Als 22-Jähriger war Gianni Agnelli von seinem Grossvater in den Aufsichtsrat berufen worden. Der mit dem Ehrentitel Senatore gekrönte Grossvater hatte die Fabbrica Italiana Automobili Torino 1899 gegründet und mit Lingotto das damals modernste Automobilwerk Europas gebaut. 1936 revolutionierte der Senatore den Automarkt mit dem Topolino: dem Fiat 500, den die Italiener zärtlich «Mäuschen» tauften. Als er seinen Enkel in den Aufsichtsrat berief, waren dessen Eltern bereits tot - Gianni Agnellis Vater Edoardo war bei einem Flugzeugabsturz ums Leben gekommen, seine Mutter Virginia hatte sich bei einem Autounfall das Genick gebrochen. Der Tod seiner Schwiegertochter wird den Senatore erleichtert haben: Als die Witwe sich mit dem Schriftsteller Curzio Malaparte tröstete, nahm der Schwiegervater ihr das Sorgerecht für die Kinder weg. In ihrer Verzweiflung hatte Virginia sogar vergeblich Mussolini um Hilfe gebeten.

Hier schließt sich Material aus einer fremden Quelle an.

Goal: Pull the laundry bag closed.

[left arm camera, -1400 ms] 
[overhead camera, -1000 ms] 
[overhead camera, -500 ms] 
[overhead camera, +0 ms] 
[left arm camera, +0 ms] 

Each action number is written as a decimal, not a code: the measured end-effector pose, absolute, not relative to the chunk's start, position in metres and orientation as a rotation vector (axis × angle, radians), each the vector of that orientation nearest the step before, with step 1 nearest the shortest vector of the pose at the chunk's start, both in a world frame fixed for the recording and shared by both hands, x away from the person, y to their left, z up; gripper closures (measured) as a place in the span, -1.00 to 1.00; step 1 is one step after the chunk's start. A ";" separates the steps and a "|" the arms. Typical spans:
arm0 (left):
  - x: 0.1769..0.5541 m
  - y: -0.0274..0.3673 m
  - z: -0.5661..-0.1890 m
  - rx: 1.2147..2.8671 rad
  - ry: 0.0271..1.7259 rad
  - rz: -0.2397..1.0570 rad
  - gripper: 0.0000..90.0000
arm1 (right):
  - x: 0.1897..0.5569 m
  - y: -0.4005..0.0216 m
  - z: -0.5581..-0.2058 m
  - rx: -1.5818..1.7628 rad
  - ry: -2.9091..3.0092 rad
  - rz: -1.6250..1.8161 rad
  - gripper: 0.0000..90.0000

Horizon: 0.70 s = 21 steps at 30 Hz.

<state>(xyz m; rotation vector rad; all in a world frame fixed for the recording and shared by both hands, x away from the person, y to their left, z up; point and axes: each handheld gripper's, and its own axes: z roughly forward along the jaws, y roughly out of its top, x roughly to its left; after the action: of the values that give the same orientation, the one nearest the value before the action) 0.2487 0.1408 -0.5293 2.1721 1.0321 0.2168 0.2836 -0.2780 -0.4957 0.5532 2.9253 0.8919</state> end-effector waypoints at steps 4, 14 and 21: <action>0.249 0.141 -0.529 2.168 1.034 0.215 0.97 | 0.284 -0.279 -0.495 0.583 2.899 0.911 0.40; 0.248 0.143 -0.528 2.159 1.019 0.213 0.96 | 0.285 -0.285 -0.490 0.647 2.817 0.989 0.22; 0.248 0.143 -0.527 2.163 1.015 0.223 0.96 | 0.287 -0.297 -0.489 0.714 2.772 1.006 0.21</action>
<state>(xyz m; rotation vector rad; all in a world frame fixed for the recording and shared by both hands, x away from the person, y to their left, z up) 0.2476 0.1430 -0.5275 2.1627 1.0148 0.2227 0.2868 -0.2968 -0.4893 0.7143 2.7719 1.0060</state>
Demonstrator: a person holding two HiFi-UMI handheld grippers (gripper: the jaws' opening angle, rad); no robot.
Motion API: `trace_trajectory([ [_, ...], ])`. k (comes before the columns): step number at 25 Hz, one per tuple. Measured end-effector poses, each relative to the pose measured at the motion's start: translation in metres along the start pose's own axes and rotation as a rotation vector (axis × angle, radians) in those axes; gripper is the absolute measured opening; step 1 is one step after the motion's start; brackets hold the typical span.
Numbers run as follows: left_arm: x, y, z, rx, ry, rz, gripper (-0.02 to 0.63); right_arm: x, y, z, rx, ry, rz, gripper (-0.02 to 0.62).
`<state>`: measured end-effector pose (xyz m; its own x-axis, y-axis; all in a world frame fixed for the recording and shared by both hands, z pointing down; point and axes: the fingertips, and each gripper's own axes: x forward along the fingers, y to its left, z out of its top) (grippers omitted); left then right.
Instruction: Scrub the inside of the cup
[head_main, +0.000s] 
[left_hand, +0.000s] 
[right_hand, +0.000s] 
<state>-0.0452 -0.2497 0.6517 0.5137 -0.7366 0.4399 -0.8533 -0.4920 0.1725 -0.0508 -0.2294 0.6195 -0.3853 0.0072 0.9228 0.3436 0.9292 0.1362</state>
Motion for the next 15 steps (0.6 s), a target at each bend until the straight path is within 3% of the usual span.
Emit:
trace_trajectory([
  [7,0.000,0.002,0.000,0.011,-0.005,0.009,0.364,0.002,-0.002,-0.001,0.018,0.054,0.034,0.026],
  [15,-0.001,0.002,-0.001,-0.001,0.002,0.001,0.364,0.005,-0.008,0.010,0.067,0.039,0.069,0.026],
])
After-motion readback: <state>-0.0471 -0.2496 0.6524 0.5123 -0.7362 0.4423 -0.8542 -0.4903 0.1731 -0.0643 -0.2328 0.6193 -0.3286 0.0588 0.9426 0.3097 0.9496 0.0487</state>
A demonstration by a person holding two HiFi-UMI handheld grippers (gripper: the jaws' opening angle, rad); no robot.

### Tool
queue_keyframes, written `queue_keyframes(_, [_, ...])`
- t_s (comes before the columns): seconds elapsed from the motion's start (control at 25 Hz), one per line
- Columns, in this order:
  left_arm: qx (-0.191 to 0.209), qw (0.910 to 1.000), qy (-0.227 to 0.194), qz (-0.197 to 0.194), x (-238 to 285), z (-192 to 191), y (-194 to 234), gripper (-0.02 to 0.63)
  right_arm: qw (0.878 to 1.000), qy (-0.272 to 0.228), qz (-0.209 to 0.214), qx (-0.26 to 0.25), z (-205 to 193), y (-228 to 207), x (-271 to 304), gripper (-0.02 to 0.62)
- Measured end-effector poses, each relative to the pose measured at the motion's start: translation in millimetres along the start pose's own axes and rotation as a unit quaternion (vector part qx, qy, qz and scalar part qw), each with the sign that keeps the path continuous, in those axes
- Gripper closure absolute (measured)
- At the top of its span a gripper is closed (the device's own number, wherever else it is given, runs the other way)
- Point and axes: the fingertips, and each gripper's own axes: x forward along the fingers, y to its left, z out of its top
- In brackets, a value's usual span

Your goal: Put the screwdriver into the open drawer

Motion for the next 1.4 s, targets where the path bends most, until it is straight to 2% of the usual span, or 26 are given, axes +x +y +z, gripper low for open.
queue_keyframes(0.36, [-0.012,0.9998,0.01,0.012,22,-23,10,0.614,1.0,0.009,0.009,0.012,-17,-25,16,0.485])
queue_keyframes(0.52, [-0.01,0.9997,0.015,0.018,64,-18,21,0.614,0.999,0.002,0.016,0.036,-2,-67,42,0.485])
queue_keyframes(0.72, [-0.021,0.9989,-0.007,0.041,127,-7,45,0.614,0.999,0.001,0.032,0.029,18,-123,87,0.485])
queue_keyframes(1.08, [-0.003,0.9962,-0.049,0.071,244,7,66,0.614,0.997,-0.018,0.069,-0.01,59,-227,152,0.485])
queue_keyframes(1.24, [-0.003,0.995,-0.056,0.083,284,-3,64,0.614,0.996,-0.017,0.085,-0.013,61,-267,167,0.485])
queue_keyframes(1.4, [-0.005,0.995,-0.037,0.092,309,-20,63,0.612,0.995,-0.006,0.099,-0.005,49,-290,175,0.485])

Gianni ging für Mussolini in den Krieg, wurde verwundet und stand bei Kriegsende auf der Seite der Alliierten, als Verbindungsoffizier. Die Agnellis schafften es immer, auf der richtigen Seite zu stehen, heisst es bis heute in Italien. Gianni Agnelli machte Geschäfte mit Nikita Chruschtschow und mit Muammar Gaddafi. Er paktierte mit den bürgerlichen Parteien und machte den kommunistischen Gewerkschaften Geschenke - wie den automatischen Inflationsausgleich der Löhne. Geschenke, die nicht er bezahlte, sondern der italienische Staat.

Ministerpräsidenten kamen und gingen, Agnelli blieb. Mächtig und unvergänglich. Als Journalisten Details seiner Besprechung mit Ministerpräsident Massimo D'Alema bereits verbreiteten, bevor Agnelli sich dazu geäussert hatte, sagte er nur einen vernichtenden Satz: «Bei meinen Treffen mit den vielen Ministerpräsidenten habe ich bisher die Inhalte immer sehr vertraulich behandelt.»

Die Italiener bewunderten Gianni Agnelli nicht nur wegen seiner Macht. Sondern auch wegen seines Lebenshungers. Sie nannten ihn Avvocato. Obwohl er nie zu Ende studiert hatte. Denn er langweilte sich schnell. Zeitlebens hat er kein Buch zu Ende gelesen, keinen Film bis zum Ende verfolgt, keiner Frau die Treue gehalten. Nach dem Tod seines Grossvaters 1945 zog er keineswegs in das Unternehmen ein. Er nahm sich frei. Einundzwanzig Jahre lang. Fiat wurde von dem Manager Vittorio Valletta geführt. Und Gianni Agnelli lebte in Südfrankreich, wo er an seiner Legende als Playboy arbeitete. Es war eine harte Arbeit. Ein siebenfach gebrochenes Bein nach einem Autounfall. Viel Kokain. Unzählige Liaisons. Mit Rita Hayworth, Anita Ekberg, Jacqueline Kennedy und Pamela Harris, Churchills späterer Schwiegertochter. «Nur Dienstmädchen verlieben sich», sagte Gianni seiner Schwester Suni, der späteren italienischen Aussenministerin. Suni suchte ihrem Bruder die Frau aus: nicht die rothaarige Amerikanerin Pamela, sondern die neapolitanische Prinzessin Marella Caracciolo di Castagneto, ein ehemaliges «Vogue»-Model mit Schwanenhals. Agnelli betrog sie sein Leben lang.

Nähe erlaubte Gianni Agnelli nicht mal auf dem Totenbett. Als er im Sterben lag, besuchte ihn Kardinal Severino. «Wie soll ich Sie anreden?», fragte der Kardinal. «Nennen Sie mich Avvocato», sagte Gianni Agnelli, «das ist mein Künstlername.»

Es heisst, dass die Anzüge von Gianni Agnelli seinem Enkel Lapo auf den Leib geschneidert seien. Aber wem passen seine Schuhe?